### ASSIGNMENT
Within the records, which lines hold the string "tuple"? Report each one by copying it.

Start of INFORMATION SHOWN

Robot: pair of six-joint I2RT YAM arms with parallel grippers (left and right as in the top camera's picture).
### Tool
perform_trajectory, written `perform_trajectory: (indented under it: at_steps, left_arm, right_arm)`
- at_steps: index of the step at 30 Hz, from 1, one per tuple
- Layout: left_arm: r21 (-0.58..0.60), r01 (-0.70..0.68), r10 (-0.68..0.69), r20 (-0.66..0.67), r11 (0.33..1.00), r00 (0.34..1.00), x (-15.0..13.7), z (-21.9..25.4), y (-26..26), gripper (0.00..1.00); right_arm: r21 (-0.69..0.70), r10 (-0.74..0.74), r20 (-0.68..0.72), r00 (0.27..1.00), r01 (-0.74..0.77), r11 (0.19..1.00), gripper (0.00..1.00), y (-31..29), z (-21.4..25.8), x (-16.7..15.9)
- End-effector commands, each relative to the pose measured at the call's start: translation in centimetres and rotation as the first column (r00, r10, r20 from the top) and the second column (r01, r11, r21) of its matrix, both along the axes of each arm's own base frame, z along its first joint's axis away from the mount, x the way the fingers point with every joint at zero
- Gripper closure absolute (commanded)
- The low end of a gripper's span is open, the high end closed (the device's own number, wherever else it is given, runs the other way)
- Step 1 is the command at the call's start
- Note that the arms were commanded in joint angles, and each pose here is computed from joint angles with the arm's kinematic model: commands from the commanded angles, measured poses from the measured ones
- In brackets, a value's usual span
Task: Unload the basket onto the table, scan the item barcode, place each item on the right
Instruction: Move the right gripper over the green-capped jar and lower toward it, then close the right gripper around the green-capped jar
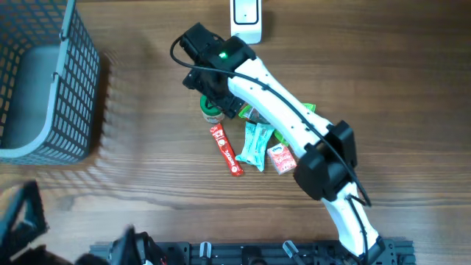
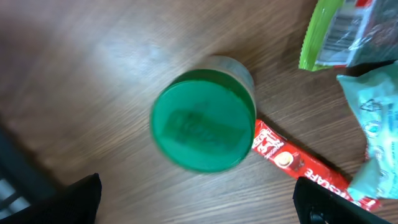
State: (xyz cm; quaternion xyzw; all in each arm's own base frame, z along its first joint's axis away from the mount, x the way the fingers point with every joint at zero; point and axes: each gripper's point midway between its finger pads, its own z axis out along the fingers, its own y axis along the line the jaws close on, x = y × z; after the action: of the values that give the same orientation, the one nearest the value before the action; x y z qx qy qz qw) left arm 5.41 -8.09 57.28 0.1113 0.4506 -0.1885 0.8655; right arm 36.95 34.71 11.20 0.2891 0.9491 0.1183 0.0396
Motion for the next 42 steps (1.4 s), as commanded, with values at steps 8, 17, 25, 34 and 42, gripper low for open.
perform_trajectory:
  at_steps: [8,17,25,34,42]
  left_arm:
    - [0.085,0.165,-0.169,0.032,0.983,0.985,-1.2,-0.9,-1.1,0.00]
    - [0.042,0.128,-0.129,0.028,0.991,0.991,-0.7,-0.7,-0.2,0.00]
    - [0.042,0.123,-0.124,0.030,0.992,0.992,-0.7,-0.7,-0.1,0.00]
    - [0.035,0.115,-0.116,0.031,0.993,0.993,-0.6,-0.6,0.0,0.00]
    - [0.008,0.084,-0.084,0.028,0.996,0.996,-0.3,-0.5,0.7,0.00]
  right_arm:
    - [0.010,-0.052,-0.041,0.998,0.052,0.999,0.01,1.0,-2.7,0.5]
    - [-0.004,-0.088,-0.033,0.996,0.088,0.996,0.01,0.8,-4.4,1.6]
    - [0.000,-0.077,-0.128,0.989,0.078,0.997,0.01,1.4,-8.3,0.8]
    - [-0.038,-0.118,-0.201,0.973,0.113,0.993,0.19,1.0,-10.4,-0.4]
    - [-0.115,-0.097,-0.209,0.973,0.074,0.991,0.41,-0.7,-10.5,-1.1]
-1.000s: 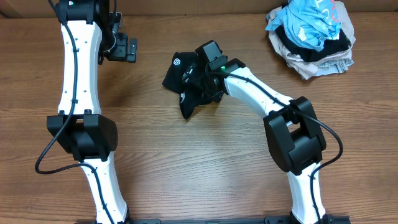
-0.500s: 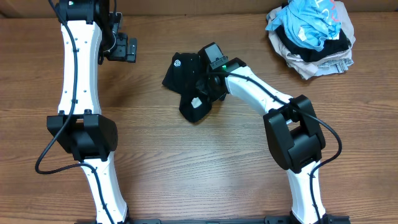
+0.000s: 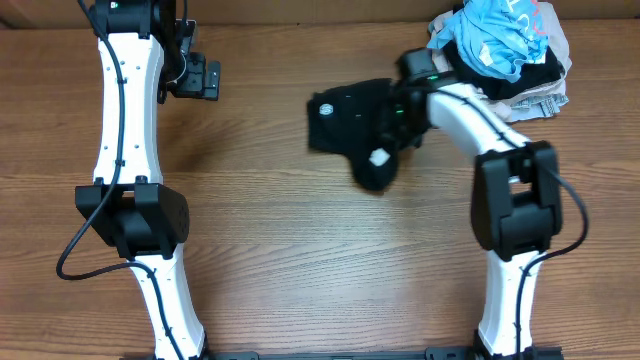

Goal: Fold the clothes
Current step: 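Place the folded bundle near the clothes pile with the right gripper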

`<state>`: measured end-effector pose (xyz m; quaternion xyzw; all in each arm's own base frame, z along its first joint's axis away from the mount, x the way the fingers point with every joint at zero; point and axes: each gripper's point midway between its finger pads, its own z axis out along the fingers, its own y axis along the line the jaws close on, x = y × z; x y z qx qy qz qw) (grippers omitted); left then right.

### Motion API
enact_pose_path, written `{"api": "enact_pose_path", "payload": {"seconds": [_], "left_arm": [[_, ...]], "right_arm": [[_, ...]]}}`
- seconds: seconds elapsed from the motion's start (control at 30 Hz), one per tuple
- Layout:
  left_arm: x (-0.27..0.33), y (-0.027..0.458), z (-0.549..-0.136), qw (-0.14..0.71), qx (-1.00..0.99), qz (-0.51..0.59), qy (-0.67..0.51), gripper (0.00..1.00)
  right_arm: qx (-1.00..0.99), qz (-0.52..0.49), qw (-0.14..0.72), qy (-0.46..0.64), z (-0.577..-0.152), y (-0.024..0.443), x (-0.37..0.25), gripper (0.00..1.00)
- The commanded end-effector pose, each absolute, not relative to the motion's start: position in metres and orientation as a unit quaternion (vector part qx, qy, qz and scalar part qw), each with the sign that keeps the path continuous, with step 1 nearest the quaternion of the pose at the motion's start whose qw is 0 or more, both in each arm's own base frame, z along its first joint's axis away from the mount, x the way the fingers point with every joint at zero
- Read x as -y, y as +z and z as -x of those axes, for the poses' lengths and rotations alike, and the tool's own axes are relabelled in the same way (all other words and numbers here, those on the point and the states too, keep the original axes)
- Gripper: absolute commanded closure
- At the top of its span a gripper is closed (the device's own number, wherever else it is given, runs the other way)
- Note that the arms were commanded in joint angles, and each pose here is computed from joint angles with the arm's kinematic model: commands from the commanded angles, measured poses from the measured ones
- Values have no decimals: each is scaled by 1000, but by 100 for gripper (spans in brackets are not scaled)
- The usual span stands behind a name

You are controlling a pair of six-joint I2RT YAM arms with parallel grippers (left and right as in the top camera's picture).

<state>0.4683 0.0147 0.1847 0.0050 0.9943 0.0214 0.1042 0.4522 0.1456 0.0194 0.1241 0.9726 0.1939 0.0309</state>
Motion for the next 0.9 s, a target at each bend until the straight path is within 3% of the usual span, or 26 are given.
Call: {"api": "enact_pose_path", "payload": {"seconds": [0.0,0.3,0.6,0.73,0.77,0.87], "left_arm": [[-10,184,-468,104,-994,-2,14,0],[-10,184,-469,105,-994,-2,14,0],[-10,184,-469,105,-994,-2,14,0],[-10,184,-469,105,-994,-1,14,0],[-10,184,-468,104,-994,-1,14,0],[-10,184,-469,105,-994,-1,14,0]], "right_arm": [[-970,-81,51,224,-462,44,-142,96],[-958,-53,153,236,-481,149,-140,96],[-951,-37,206,229,-483,189,-135,96],[-953,-59,187,232,-477,185,-137,96],[-953,-70,179,233,-474,182,-139,94],[-955,-99,150,236,-465,169,-147,62]]}}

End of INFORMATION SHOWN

### EXPECTED ANSWER
- at_steps: index of the step at 30 Hz, from 1, one per tuple
- seconds: seconds elapsed from the motion's start (control at 30 Hz), one per tuple

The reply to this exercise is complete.